Accounting standard-setters are tweaking the rules for the standards taking effect in the next few years, according to officials.
Financial Accounting Standards Board chairman Russell Golden explained how FASB is using what he called the “Kaizen” approach to standard-setting, a Japanese word for “change for the better.”
“It describes a process of continuous, incremental improvements as opposed to sweeping changes,” he said Tuesday during a speech at the AICPA’s Conference on Current SEC and PCAOB Developments in Washington, D.C. He noted that FASB has been focusing on successful implementation of major new standards for revenue recognition, credit losses, leases and hedging.
“Stakeholders have also expressed concerns about how the credit losses standard will be audited and what its impact may be on capital reserve requirements,” he said. “For that reason, we continue to meet with regulators—including banking regulators—to discuss issues that surface. We share questions we receive—as well as the answers to those questions—with these agencies to ensure interpretations are consistent with the Board’s intent. And the FASB staff provides training to agency examiners on credit losses on a periodic basis. The FASB remains committed to continuing to work with the SEC, PCAOB, and banking regulators to ensure a smooth and timely adoption.”
FASB has also been proactively addressing implementation issues about the new leases standard, he pointed out. “Last week, we voted to move forward with several changes expected to reduce unnecessary cost—without compromising the ultimate quality of information provided to investors,” said Golden. “At that meeting, we directed the FASB staff to draft a proposed Accounting Standards Update that would simplify transition requirements and, for lessors, provide a practical expedient for the separation of non-lease components from lease components. We also voted to proceed with a final standard that reduces a lessee’s transition cost for historical land easements. Land easements—or rights of way—represent the right to use, access, or cross another entity’s land for a specified purpose. We believe these changes will help ensure a timely adoption of our leases
Sue Lloyd, vice chair of the International Accounting Standards Board, which collaborated with FASB on converging International Financial Reporting Standards with U.S. GAAP before the two boards went separate ways on some details of several of the new standards, also spoke at the conference.

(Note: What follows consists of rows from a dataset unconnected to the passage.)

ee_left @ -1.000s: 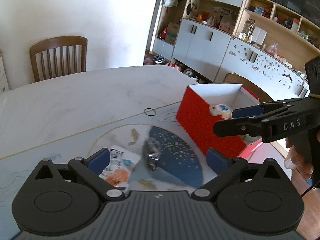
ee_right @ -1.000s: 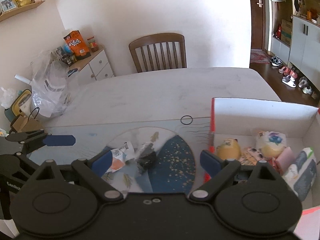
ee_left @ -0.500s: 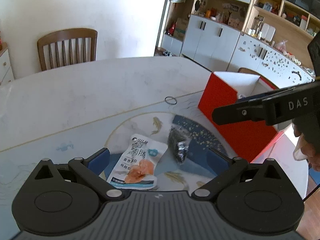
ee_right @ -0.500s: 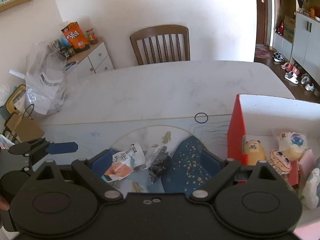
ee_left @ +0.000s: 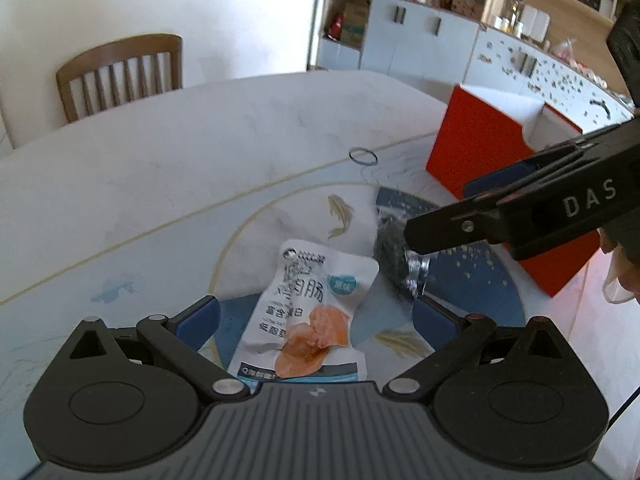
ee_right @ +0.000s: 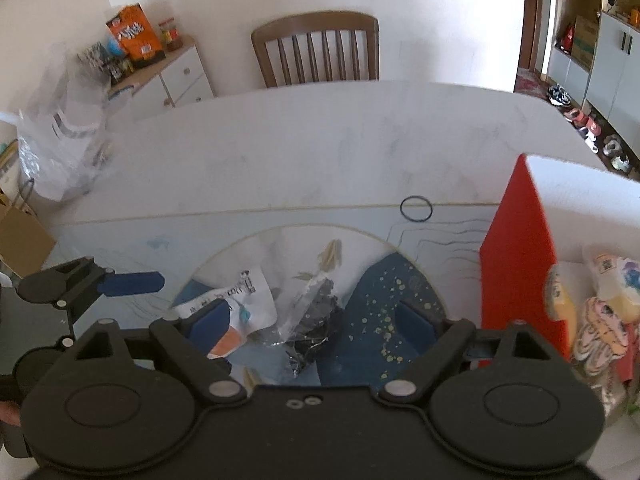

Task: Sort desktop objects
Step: 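Grasp the white sausage snack bag with the left tool while the right tool grasps the black wrapped snack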

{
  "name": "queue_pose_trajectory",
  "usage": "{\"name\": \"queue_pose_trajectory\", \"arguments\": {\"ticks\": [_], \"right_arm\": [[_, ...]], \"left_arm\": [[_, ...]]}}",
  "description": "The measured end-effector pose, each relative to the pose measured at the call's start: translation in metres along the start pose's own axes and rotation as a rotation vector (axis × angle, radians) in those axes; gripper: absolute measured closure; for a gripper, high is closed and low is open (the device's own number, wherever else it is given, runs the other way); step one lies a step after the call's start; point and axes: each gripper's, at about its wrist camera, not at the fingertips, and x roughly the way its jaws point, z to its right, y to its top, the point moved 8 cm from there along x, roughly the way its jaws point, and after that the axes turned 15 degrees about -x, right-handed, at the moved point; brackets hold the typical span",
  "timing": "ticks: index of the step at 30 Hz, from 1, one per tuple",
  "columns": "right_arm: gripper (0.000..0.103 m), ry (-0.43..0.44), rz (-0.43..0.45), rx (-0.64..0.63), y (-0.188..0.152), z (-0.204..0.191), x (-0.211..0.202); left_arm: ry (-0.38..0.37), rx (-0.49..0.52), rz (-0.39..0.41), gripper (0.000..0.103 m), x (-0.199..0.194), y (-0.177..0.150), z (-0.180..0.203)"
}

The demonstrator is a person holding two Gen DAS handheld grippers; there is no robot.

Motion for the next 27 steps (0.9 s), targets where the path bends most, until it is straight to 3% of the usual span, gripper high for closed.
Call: {"name": "queue_pose_trajectory", "arguments": {"ticks": [9, 19, 23, 27], "right_arm": [[0.019, 0.009, -0.053, 0.011, -0.007, -0.002, 0.026], [0.036, -0.009, -0.077, 0.050, -0.014, 0.011, 0.035], [0.044, -0.022, -0.088, 0.065, -0.017, 0.020, 0.037], [0.048, -0.023, -0.086, 0.062, -0.018, 0.020, 0.038]], "left_arm": [[0.022, -0.008, -0.019, 0.000, 0.017, -0.003, -0.006], [0.042, 0.032, 0.004, 0.002, 0.021, -0.002, -0.005], [0.089, 0.086, 0.008, 0.007, 0.022, -0.005, -0.001], [0.100, 0.070, 0.024, 0.016, 0.019, -0.004, -0.004]]}}
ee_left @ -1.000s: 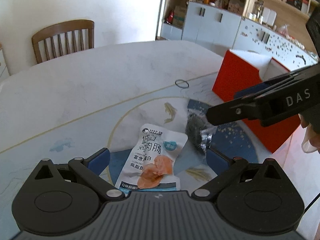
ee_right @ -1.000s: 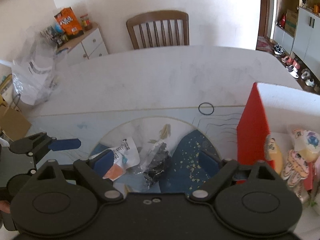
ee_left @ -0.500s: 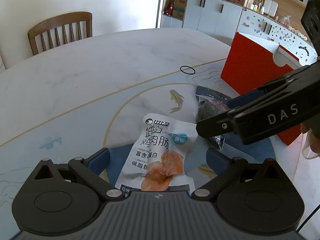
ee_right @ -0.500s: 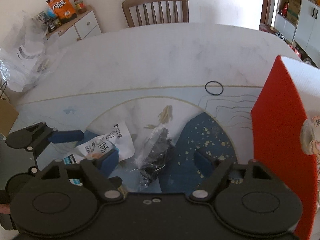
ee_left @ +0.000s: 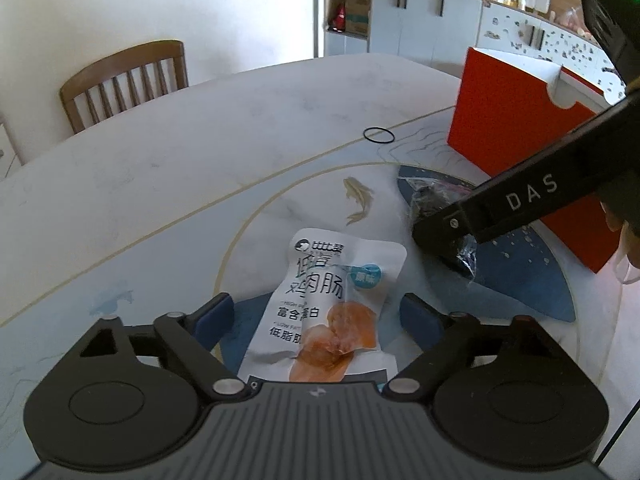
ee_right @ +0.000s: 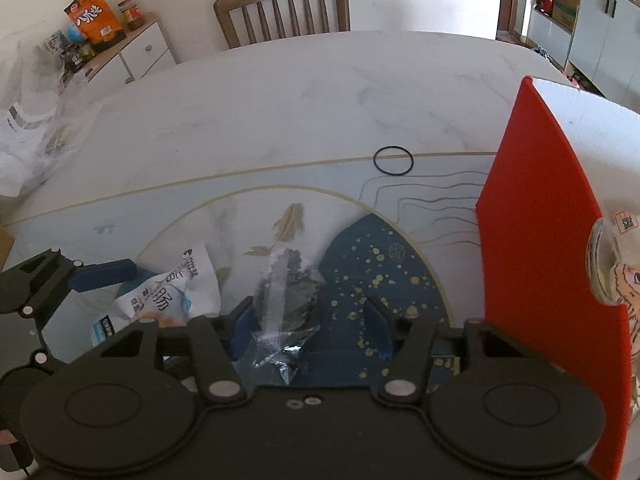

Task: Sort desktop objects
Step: 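Grasp the white sausage snack bag with the left tool while the right tool grasps the black wrapped snack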

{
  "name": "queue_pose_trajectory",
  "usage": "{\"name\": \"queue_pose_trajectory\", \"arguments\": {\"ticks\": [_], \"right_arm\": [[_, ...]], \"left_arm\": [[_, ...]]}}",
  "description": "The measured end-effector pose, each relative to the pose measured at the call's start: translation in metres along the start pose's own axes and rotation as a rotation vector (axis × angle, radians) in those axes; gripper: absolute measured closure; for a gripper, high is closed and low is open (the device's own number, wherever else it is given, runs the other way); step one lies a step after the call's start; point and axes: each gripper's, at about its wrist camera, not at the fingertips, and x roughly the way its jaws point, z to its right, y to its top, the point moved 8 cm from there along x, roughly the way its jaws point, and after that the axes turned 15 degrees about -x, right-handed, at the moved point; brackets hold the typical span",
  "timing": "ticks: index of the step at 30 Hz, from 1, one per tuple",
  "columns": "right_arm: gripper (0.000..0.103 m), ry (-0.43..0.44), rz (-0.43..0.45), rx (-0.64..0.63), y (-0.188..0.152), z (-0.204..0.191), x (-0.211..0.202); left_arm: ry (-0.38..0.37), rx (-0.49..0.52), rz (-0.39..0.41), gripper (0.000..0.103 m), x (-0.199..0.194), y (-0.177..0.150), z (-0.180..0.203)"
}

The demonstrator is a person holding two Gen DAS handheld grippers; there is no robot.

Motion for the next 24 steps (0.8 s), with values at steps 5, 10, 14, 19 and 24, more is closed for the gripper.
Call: {"name": "queue_pose_trajectory", "arguments": {"ticks": [5, 10, 14, 19, 24], "right_arm": [[0.051, -0.001, 0.002, -0.006, 0.001, -0.001, 0.000], [0.064, -0.001, 0.004, -0.007, 0.002, -0.001, 0.000], [0.073, 0.003, 0.007, -0.007, 0.001, -0.002, -0.002], [0.078, 0.011, 0.011, -0.007, -0.002, -0.005, -0.006], [0.079, 0.020, 0.014, -0.012, -0.007, -0.011, -0.010]], "left_arm": [[0.014, -0.016, 0.022, 0.048, -0.004, 0.003, -0.003], [0.010, -0.027, 0.032, 0.049, -0.005, 0.004, -0.005], [-0.003, -0.070, 0.034, 0.057, -0.006, 0.006, -0.008], [-0.021, -0.112, 0.027, 0.059, -0.007, 0.009, -0.012], [-0.017, -0.105, 0.032, 0.060, -0.010, 0.007, -0.010]]}}
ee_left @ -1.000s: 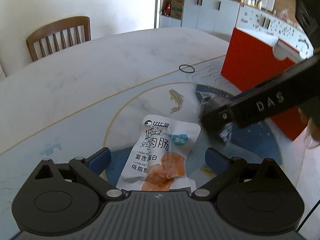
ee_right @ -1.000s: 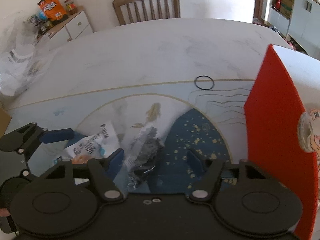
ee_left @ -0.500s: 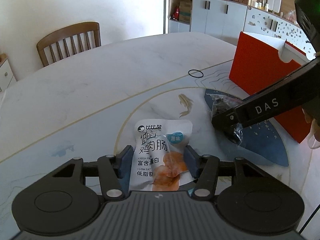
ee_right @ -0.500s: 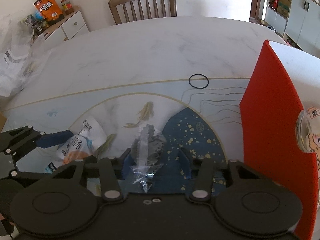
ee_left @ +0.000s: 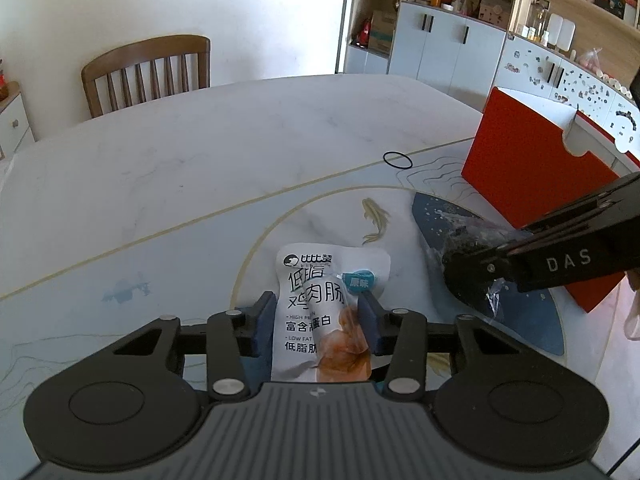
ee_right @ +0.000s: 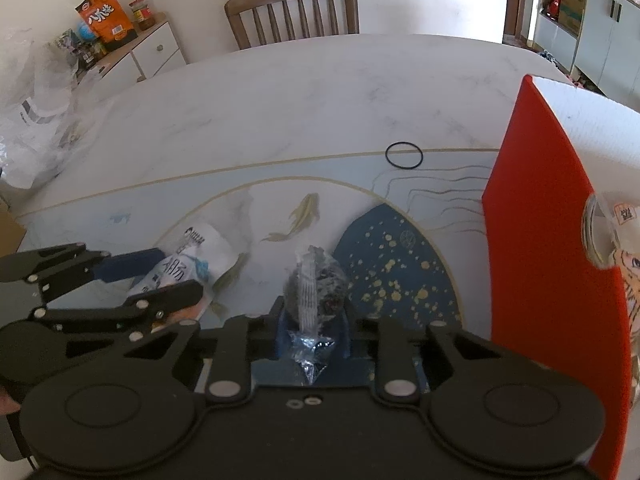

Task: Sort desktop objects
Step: 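Grasp the white sausage snack bag with the left tool while the right tool grasps the black wrapped snack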

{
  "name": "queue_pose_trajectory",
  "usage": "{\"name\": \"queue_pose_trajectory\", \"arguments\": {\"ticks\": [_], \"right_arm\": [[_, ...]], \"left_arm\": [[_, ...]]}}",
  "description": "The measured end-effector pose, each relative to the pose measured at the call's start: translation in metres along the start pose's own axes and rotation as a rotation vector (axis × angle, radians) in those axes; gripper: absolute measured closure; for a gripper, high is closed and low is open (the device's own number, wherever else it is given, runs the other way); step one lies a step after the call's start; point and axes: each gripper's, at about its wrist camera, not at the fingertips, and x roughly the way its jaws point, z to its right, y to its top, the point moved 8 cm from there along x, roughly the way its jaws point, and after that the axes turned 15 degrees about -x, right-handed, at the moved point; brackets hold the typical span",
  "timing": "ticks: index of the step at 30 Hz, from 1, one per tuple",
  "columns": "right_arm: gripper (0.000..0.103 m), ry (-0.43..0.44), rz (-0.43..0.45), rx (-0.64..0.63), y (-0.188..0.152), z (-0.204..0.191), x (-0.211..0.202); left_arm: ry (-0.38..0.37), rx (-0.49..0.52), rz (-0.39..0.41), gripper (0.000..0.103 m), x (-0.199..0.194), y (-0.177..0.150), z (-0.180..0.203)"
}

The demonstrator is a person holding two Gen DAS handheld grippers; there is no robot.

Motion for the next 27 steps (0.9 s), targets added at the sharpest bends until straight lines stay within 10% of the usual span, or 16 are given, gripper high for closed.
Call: {"name": "queue_pose_trajectory", "arguments": {"ticks": [21, 27], "right_arm": [[0.081, 0.052, -0.014, -0.008, -0.040, -0.028, -0.040], [0.081, 0.049, -0.014, 0.003, -0.051, -0.029, -0.048]], "left_arm": [[-0.058, 0.005, -0.042, 0.068, -0.033, -0.037, 0.028], [-0.046, 0.011, -0.058, 0.053, -0.029, -0.038, 0.030]]}}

“As you know, we worked closely with the Financial Accounting Standards Board on many of these new standards,” she said. “And while the two boards have not always ended up with identical standards, we have moved in the same direction. We were pleased to achieve this. Both boards have moved from incurred loss to expected credit loss accounting for financial assets. We have also both put former operating leases onto the balance sheet for lessees. And the new IFRS and U.S. GAAP revenue recognition requirements are virtually identical, meaning that the top line—which is a key performance metric—should be directly comparable around the world.”
She predicted the new standards would bring significant benefits. “To name some of the key improvements, information about important metrics—such as revenue recognized by companies and expected credit losses for lenders—will be better,” she said. “Bringing operating leases onto the balance sheet plugs a major hole in the representation of an entity’s leverage. And international comparability will be significantly enhanced for insurance companies when IFRS 17 is implemented.”